## PROBLEM DESCRIPTION
Gather the lines below that include the string "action", copying each in full.

----- DATA PROVIDED

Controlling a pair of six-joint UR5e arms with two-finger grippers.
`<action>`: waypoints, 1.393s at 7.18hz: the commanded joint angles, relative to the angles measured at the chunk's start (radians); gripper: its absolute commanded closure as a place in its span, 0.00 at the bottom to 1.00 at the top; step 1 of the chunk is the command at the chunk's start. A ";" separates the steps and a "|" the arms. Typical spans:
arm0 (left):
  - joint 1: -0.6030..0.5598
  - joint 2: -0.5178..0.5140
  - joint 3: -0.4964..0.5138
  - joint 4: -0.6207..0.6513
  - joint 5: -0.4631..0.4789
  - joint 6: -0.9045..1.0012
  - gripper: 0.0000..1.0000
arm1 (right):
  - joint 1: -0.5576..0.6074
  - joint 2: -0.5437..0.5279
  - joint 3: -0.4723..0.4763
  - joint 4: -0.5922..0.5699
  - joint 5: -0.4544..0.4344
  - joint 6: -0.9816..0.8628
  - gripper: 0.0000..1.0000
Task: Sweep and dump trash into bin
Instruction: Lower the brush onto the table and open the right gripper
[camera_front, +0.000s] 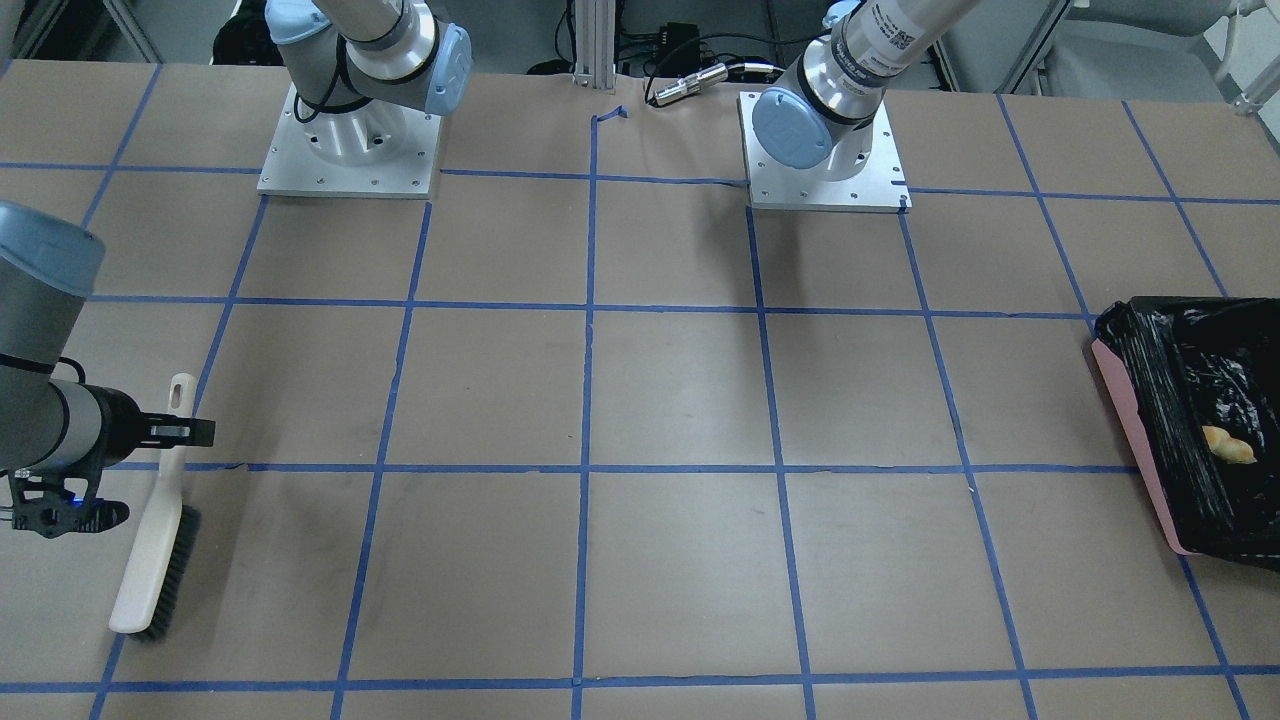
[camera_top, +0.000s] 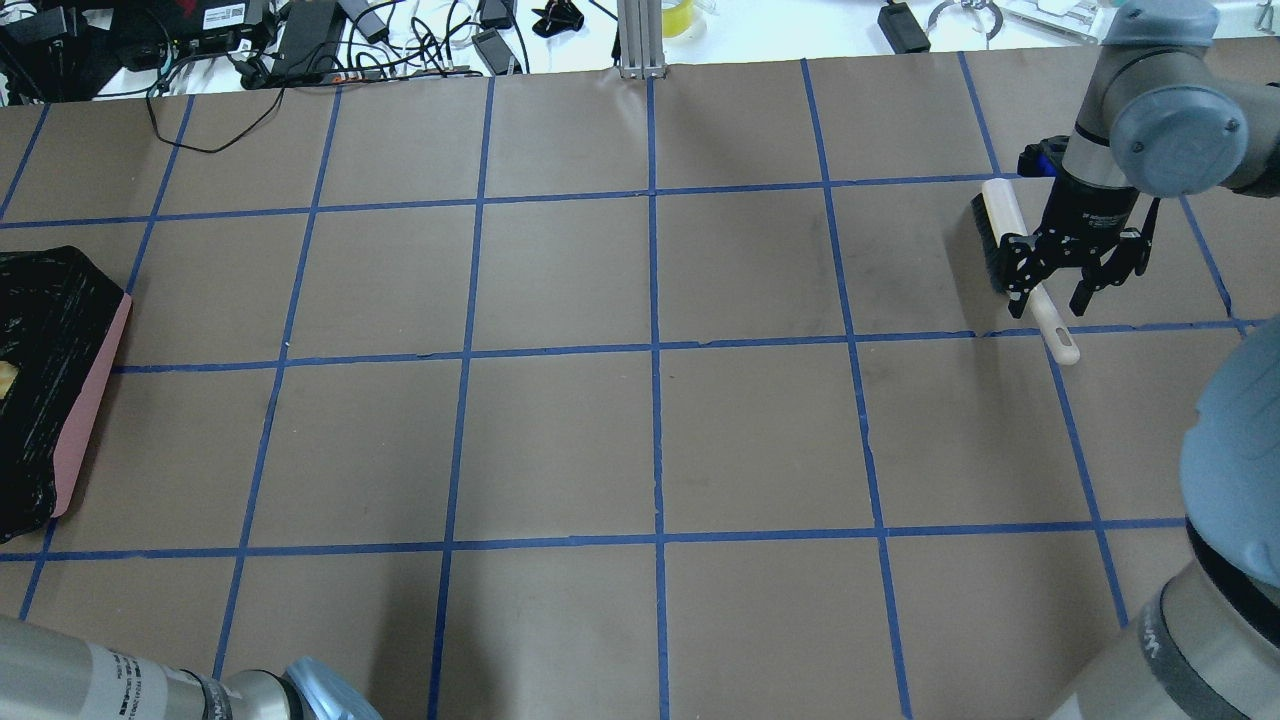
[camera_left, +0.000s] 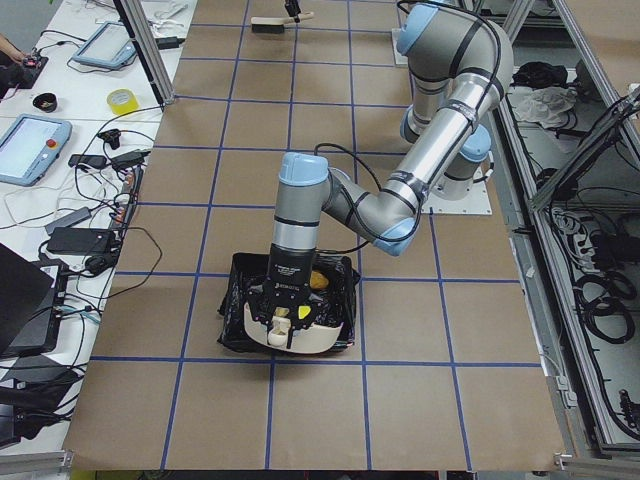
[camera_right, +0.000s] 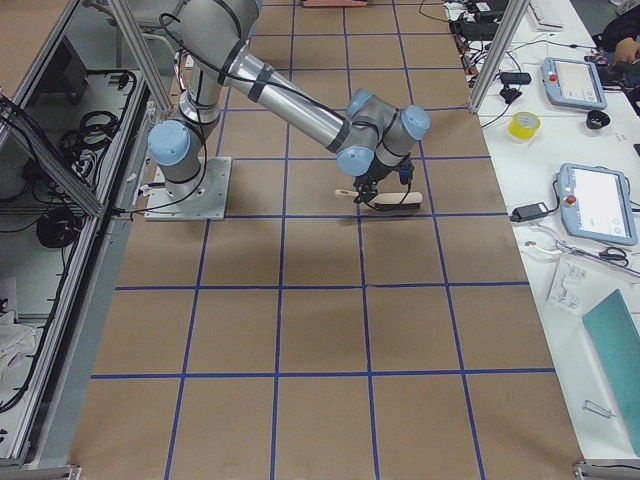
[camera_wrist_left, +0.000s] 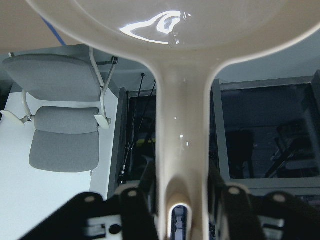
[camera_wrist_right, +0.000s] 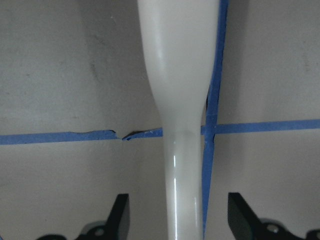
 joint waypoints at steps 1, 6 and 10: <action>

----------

## TASK RESULT
`<action>`: waypoints, 1.393s at 7.18hz: the commanded joint angles, relative to the angles measured at the chunk's start (radians); gripper: its absolute commanded closure as a place in its span, 0.00 at the bottom to 1.00 at the top; step 1 of the chunk is the command at the chunk's start. A ";" separates the steps and a "|" the arms. Typical spans:
 joint waypoints at steps 1, 6 and 10: <action>

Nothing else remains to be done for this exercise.